Op school begon Leonard opeens te huilen en hij wist niet waarom; oké, zijn vader was vertrokken en zijn moeder was geen heilige, maar dat was het niet. Leonard behandelde zichzelf door veel te blowen. Later als hij last krijgt van bijwerkingen van de medicijnen, gaat hij zichzelf weer behandelen. Slim zijn heeft nadelen: ‘That was when Leonard realized something crucial about depression. The smarter you were, the worse it was.’ Maar ook voordelen: Leonard, de intelligente biologiestudent, gaat zelf experimenteren met zijn medicatie en gaat zich hierdoor beter voelen. Daardoor vraagt hij Madeleine ten huwelijk, en zij antwoordt positief. Het geluk is echter van korte duur, want op hun huwelijksreis moet Leonard weer worden opgenomen. Je kan jammer genoeg niet afkicken van een depressie leren we van Darlene, die Leonard ontmoet tijdens een van zijn opnames: ‘One thing I learned, between addiction and depression? Depression a lot worse. Depression ain’t something you just get off of. You can’t get clean from depression. Depression be like a bruise that never goes away. A bruise in your mind. You just got to be careful not to touch where it hurts. It is always there, though.’

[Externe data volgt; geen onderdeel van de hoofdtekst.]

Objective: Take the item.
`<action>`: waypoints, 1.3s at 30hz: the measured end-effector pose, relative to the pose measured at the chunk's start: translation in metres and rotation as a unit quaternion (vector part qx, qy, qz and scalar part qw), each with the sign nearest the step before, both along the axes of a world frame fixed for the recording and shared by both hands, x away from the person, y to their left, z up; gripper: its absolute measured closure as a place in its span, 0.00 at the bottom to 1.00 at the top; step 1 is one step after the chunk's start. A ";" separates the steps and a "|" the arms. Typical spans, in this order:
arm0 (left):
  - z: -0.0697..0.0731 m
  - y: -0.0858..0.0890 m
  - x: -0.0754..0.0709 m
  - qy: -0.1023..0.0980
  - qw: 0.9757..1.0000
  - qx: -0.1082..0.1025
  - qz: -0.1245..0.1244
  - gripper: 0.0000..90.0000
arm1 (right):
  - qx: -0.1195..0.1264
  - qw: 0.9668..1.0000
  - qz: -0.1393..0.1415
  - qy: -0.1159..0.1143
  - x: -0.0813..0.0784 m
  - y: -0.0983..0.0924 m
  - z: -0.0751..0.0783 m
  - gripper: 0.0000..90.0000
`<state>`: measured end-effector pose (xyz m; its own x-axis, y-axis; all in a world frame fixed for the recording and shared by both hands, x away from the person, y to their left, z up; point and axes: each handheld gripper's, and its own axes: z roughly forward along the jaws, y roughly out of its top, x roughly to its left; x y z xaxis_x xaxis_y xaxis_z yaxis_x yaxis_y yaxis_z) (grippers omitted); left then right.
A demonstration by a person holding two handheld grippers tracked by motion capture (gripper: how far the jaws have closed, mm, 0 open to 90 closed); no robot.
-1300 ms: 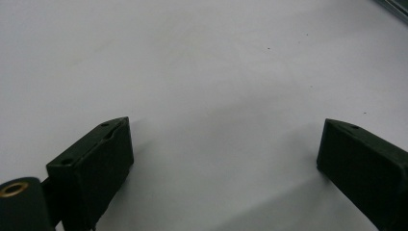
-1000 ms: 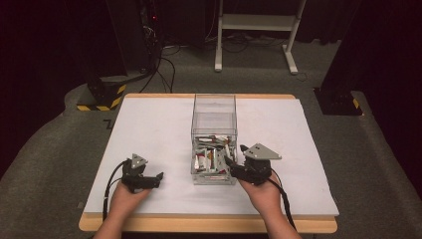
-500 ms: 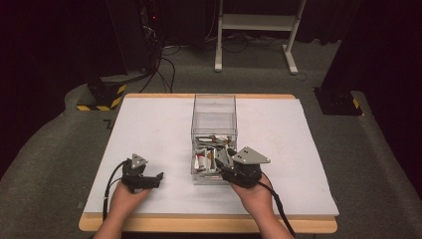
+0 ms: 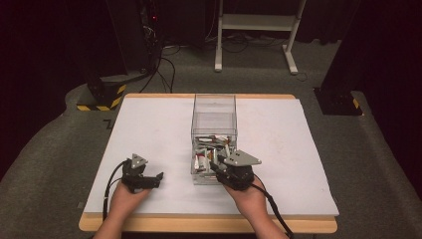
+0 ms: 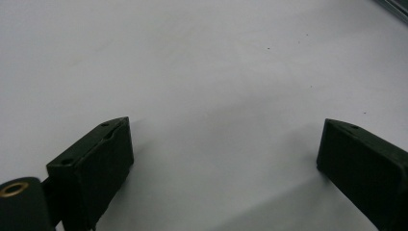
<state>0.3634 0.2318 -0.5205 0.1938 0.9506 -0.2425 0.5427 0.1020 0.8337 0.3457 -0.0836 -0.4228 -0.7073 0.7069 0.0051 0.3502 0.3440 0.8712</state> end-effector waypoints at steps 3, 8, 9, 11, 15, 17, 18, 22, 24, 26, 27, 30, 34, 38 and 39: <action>0.000 0.000 0.000 0.000 1.000 0.000 0.000 0.06 | 0.001 1.000 -0.006 0.004 0.000 0.001 -0.001 0.73; 0.000 0.000 0.000 0.000 1.000 0.000 0.000 0.06 | 0.002 1.000 -0.010 0.017 0.001 0.001 -0.004 0.78; 0.000 0.000 0.000 0.000 1.000 0.000 0.000 0.06 | 0.002 1.000 -0.010 0.020 0.001 0.001 -0.005 0.79; 0.000 0.000 0.000 0.000 1.000 0.000 0.000 0.06 | 0.005 1.000 -0.011 0.027 0.001 0.000 -0.006 0.81; 0.000 0.000 0.000 0.000 1.000 0.000 0.000 0.06 | 0.008 0.999 -0.009 0.034 0.002 0.000 -0.007 0.84; 0.000 0.000 0.000 0.000 1.000 0.000 0.000 0.06 | 0.011 0.999 -0.009 0.039 0.002 0.000 -0.007 0.86; 0.000 0.000 0.000 0.000 1.000 0.000 0.000 0.06 | 0.012 0.999 -0.008 0.041 0.002 -0.001 -0.007 0.88; 0.000 0.000 0.000 0.000 1.000 0.000 0.000 0.06 | 0.016 0.999 -0.009 0.044 0.002 -0.001 -0.007 0.98; 0.000 0.000 0.000 0.000 1.000 0.000 0.000 0.06 | 0.018 0.999 -0.008 0.044 0.002 -0.001 -0.007 1.00; 0.000 0.000 0.000 0.000 1.000 0.000 0.000 0.06 | 0.019 0.999 -0.008 0.042 0.001 -0.001 -0.006 1.00; 0.000 0.000 0.000 0.000 1.000 0.000 0.000 0.06 | 0.020 0.999 -0.008 0.040 0.001 -0.001 -0.006 1.00; 0.000 0.000 0.000 0.000 1.000 0.000 0.000 0.06 | 0.021 0.999 -0.007 0.034 0.000 -0.002 -0.005 1.00; 0.000 0.000 0.000 0.000 1.000 0.000 0.000 0.06 | 0.027 0.999 -0.009 0.028 -0.001 -0.005 -0.003 1.00; 0.000 0.000 0.000 0.000 1.000 0.000 0.000 0.06 | 0.034 0.999 -0.012 0.024 -0.001 -0.008 -0.002 1.00; 0.000 0.000 0.000 0.000 1.000 0.000 0.000 0.06 | 0.035 0.999 -0.014 0.021 -0.001 -0.009 -0.002 1.00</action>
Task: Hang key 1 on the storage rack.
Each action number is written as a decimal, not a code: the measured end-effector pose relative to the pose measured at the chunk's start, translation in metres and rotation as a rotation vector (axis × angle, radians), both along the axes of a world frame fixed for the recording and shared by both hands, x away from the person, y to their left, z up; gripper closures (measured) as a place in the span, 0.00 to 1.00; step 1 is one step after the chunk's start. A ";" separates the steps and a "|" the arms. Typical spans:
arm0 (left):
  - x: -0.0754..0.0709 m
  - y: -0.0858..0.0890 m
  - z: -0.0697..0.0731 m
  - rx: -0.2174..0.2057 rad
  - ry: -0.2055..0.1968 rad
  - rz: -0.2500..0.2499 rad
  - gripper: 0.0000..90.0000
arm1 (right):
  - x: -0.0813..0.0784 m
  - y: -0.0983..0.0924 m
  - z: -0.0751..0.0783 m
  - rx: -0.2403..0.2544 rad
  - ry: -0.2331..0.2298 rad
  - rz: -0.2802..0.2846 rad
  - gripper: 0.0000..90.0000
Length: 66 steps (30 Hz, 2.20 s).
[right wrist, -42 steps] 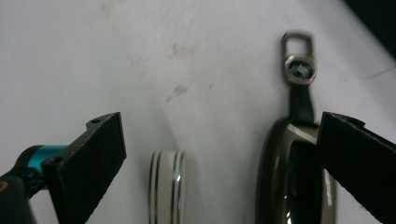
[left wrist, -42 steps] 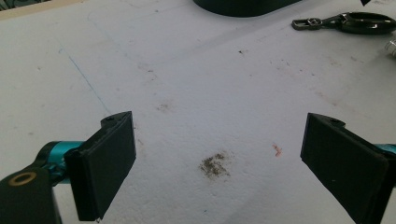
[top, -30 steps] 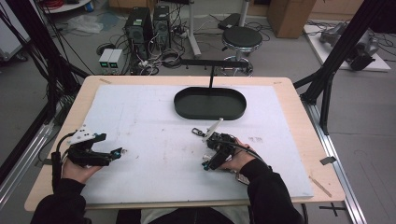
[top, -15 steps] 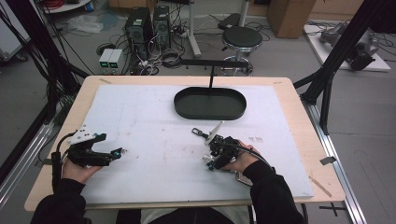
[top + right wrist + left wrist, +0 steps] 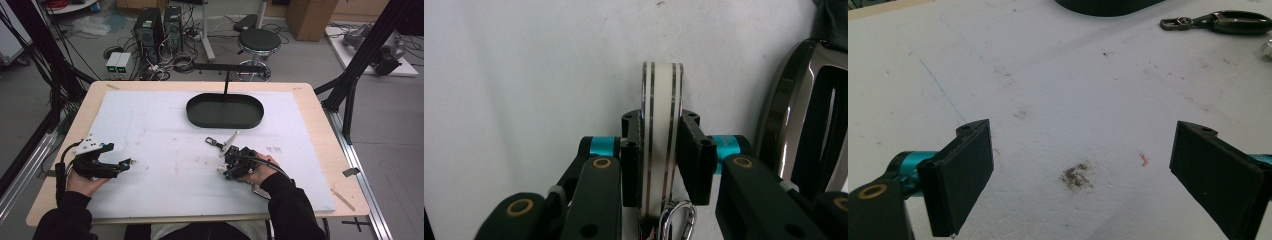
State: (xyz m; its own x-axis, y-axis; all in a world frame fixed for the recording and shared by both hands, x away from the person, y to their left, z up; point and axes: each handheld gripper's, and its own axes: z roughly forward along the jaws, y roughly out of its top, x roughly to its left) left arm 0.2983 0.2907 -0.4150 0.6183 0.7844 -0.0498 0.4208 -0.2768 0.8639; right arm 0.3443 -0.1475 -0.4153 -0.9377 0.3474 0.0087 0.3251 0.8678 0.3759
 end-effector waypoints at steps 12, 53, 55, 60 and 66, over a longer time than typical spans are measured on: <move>0.000 0.000 0.000 -0.001 -0.001 0.000 0.12 | 0.004 -0.010 0.017 0.147 -0.015 -0.072 0.83; 0.001 0.001 -0.001 -0.017 0.000 -0.004 0.12 | 0.065 -0.033 0.113 0.467 -0.036 -0.243 0.83; 0.000 0.001 -0.001 -0.018 -0.002 -0.004 0.12 | 0.069 -0.033 0.118 0.469 -0.037 -0.250 0.83; 0.000 0.000 -0.002 -0.020 0.003 -0.008 0.12 | 0.083 -0.030 0.128 0.471 -0.043 -0.260 0.83; 0.002 -0.002 -0.004 -0.020 0.005 -0.012 0.12 | 0.093 -0.028 0.139 0.493 -0.051 -0.263 0.83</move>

Echt uitweiden over Mitchell is lastig om niet het schitterende einde weg te geven (met een knipoog naar Molly Bloom). Mitchell verlangt naar antwoorden op vragen met een hoofdletter V. Door zijn verlangen naar antwoorden omtrent het leven en zijn kennismaking met theologie, zoekt Mitchell het binnen de muren van de religie. Mitchell gaat op reis en raakt er steeds meer van overtuigd dat het geloof hem de antwoorden kan bezorgen. Luisterend naar een religieuze vrouw in Athene denkt hij ‘that he and all his enlightened friends knew nothing about life, and that maybe this (crazy?) lady knew something big.’ Mitchell, ook op reis nog hevig verliefd op Madeleine, vindt niet wat hij zoekt in het religieuze leven en keert weer terug naar Amerika.

Nee, ‘college wasn’t like the real world’. Pas in de echte wereld is het werkelijk van belang hoe je omgaat met je vrijheid; want geluk zit niet in heroïsche daden of bedwelmende gevoelens. Geluk, en Eugenides toont dit op wonderbaarlijke lucide en soms komische wijze, bestaat bij de gratie van geestelijke discipline. Of zoals zijn invloedrijke voorbeeld David Foster Wallace eens zei tegen studenten: ‘The really important kind of freedom involves attention, and awareness, and discipline, and effort, and being able truly to care about other people and to sacrifice for them, over and over, in myriad petty little unsexy ways, every day.’

Koen Schouwenburg

Jeffrey Eugenides – The Marriage Plot. Farrar Straus & Giroux, 406 blz. In het Nederlands vertaald onder de titel Huwelijk door Gerda Baardman en Jan de Nijs, Prometheus, Amsterdam, 496 blz. €19,95.